To get started with Jupyter:
https://jupyter.org/

In this case a quick visual analysis of the dashboard shows that it may be an issue with lengthy authentication times on this 802.1X network. We’ll use a Jupyter notebook to focus the analysis onto a particular client set and attempt to prove out our theory.

THE CODE:

First we need to load in the supporting modules:

import requests
import json
import pandas as pd
import seaborn as sns

We’re going to use requests to grab data from Mist, Pandas to work with dataframes, and Seaborn to visualize the data.

Next, set the variables:

cloud = [Mist instance]
siteid = [site ID]
start = [epoch_start]
end = [epoch_end]
ssid = [ssid you want to analyze]
APITOKEN = [use caution!]

Obviously these are placeholders. You can set these values to iterate this notebook as needed – you can target a new site, target a new time range, target a new SSID, etc – and these variables control the rest of the data gathering as you execute the rest of the code.

Two important notes:

  • Mist uses epoch time.
  • Use extreme caution storing any kind of API Token directly in the script, especially one that has write permissions. Don’t let an administrative token out into the wild.
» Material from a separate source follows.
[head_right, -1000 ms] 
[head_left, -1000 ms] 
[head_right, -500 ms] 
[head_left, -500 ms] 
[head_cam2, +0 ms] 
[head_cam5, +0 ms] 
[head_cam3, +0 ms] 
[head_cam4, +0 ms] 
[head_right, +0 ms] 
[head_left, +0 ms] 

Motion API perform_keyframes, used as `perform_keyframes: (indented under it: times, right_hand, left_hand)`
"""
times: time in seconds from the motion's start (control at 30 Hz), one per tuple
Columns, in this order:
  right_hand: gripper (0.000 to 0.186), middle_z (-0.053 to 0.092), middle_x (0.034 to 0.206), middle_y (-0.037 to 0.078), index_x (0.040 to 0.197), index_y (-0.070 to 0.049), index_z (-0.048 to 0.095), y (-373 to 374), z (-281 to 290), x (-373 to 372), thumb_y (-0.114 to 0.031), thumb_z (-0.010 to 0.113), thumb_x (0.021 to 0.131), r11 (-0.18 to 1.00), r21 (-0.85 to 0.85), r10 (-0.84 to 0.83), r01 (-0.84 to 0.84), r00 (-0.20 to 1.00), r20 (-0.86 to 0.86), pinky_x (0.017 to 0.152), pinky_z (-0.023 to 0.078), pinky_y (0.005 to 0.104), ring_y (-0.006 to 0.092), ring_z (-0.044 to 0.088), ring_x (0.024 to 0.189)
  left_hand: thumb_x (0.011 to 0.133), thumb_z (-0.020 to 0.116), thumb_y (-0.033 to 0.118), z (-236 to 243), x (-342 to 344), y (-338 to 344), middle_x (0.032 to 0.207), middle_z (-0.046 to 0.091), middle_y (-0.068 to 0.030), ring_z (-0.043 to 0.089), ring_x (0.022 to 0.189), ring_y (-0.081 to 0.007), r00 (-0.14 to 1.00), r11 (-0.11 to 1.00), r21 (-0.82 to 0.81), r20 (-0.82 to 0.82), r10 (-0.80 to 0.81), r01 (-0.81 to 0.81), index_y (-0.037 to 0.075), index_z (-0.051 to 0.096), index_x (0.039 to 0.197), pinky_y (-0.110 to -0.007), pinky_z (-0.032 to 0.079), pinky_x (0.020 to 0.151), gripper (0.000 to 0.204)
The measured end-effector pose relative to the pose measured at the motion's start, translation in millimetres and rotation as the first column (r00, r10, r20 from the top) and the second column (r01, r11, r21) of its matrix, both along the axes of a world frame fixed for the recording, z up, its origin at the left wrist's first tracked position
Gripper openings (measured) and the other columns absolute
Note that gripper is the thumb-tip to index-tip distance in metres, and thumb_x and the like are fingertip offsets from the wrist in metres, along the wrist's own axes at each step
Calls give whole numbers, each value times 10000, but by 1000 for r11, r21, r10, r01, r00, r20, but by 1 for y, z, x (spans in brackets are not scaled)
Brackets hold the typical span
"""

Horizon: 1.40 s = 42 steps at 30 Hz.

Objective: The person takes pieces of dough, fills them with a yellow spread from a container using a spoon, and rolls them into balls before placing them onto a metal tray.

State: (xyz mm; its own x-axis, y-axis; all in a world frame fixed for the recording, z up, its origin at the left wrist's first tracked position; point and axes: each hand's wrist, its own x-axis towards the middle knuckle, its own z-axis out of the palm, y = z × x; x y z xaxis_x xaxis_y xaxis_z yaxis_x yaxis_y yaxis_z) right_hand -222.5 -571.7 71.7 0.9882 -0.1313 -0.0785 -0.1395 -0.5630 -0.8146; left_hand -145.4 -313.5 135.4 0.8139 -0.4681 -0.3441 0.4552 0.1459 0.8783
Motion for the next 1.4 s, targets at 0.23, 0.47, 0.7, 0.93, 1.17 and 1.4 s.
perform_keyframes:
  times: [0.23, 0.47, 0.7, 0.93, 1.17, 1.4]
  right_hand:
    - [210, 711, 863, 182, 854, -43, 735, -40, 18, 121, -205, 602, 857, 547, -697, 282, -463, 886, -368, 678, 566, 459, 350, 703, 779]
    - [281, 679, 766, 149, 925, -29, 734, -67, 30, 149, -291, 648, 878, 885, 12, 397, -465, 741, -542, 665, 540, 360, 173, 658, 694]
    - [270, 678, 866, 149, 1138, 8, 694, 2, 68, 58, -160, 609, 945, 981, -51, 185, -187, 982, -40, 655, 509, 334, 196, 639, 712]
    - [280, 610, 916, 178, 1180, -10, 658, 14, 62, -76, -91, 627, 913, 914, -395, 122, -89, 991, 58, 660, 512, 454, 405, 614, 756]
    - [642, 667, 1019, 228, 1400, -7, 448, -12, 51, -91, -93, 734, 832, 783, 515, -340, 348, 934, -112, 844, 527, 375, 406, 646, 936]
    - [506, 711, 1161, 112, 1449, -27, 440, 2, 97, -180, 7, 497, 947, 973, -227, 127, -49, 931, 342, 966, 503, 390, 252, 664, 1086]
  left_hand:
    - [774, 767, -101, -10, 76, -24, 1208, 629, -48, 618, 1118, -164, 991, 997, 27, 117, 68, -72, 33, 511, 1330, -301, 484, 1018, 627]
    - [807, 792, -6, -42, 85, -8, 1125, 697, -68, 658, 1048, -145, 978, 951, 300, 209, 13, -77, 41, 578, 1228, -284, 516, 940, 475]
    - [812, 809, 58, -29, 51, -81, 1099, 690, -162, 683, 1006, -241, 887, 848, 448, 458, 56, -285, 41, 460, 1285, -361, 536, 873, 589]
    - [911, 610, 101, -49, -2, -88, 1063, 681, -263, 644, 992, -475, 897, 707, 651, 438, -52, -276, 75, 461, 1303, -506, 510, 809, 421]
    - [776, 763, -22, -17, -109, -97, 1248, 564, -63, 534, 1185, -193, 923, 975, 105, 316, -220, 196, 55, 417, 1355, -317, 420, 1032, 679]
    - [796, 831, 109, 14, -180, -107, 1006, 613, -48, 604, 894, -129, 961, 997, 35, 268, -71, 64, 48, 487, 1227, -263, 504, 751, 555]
Next we’ll set the headers so that the token is provided appropriately as we make our API calls.

headers = {
    'Content-Type': 'application/json',
    'Authorization': 'Token ' + APITOKEN
}

Next let’s grab the authentication failure count. To do this we’ll build out the URL by using f-string syntax to leverage the variables we defined earlier.

authurl = f'https://api.{cloud}.mist.com/api/v1/sites/{siteid}/clients/events?limit=1000&start={start}&end={end}&ssid={ssid}&type=MARVIS_EVENT_CLIENT_AUTH_FAILURE'

Next, let’s iterate through several calls.

failed_auth_lod = []
raw_auth_fail = requests.get(authurl, headers=headers)
responsejson = raw_auth_fail.json()
while "next" in responsejson:
    #Grab what we have from the most recent call
    failedauthlist = responsejson['results']
    print(failedauthlist)
    #Append it to the failed_auth_list_of_dicts
    failed_auth_lod.extend(failedauthlist)
    print(failed_auth_lod)
    #Next, grab the URL details from the current responsejson:
    more = responsejson['next']
    url2 = f'https://api.{cloud}.mist.com{more}'
    print(f'Hold on, grabbing more data from {url2}')
    nextrequest = requests.get(url2, headers=headers)
    responsejson = nextrequest.json()
else:
    failedauthlist = responsejson['results']
    failed_auth_lod.extend(failedauthlist)

Mist paginates event in lists of 1000. This code creates a blank “list of dictionaries” for failed authentications on the targeted SSID across the given timeframe and then runs API calls until all failed authentications have been seen and added to the list.

We can then convert this into a pandas dataframe and save it for later:

failedauth_dataframe = pd.DataFrame(failed_auth_lod)

Next, we do a very similar exercise for associations:

associationurl = f'https://api.{cloud}.mist.com/api/v1/sites/{siteid}/clients/events?limit=1000&start={start}&end={end}&ssid={ssid}&type=associations'
total_association_lod = []
associations = requests.get(associationurl, headers=headers)
responsejson = associations.json()
while "next" in responsejson:
    #Grab what we have from the most recent call
    associationlist = responsejson['results']
    total_association_lod.extend(associationlist)
    #Next, grab the URL details from the current responsejson:
    more = responsejson['next']
    url2 = f'https://api.{cloud}.mist.com{more}'
    print(f'Hold on, grabbing more data from {url2}')
    nextrequest = requests.get(url2, headers=headers)
    responsejson = nextrequest.json()
else:
    associationlist = responsejson['results']
    total_association_lod.extend(associationlist)
association_dataframe = pd.DataFrame(total_association_lod)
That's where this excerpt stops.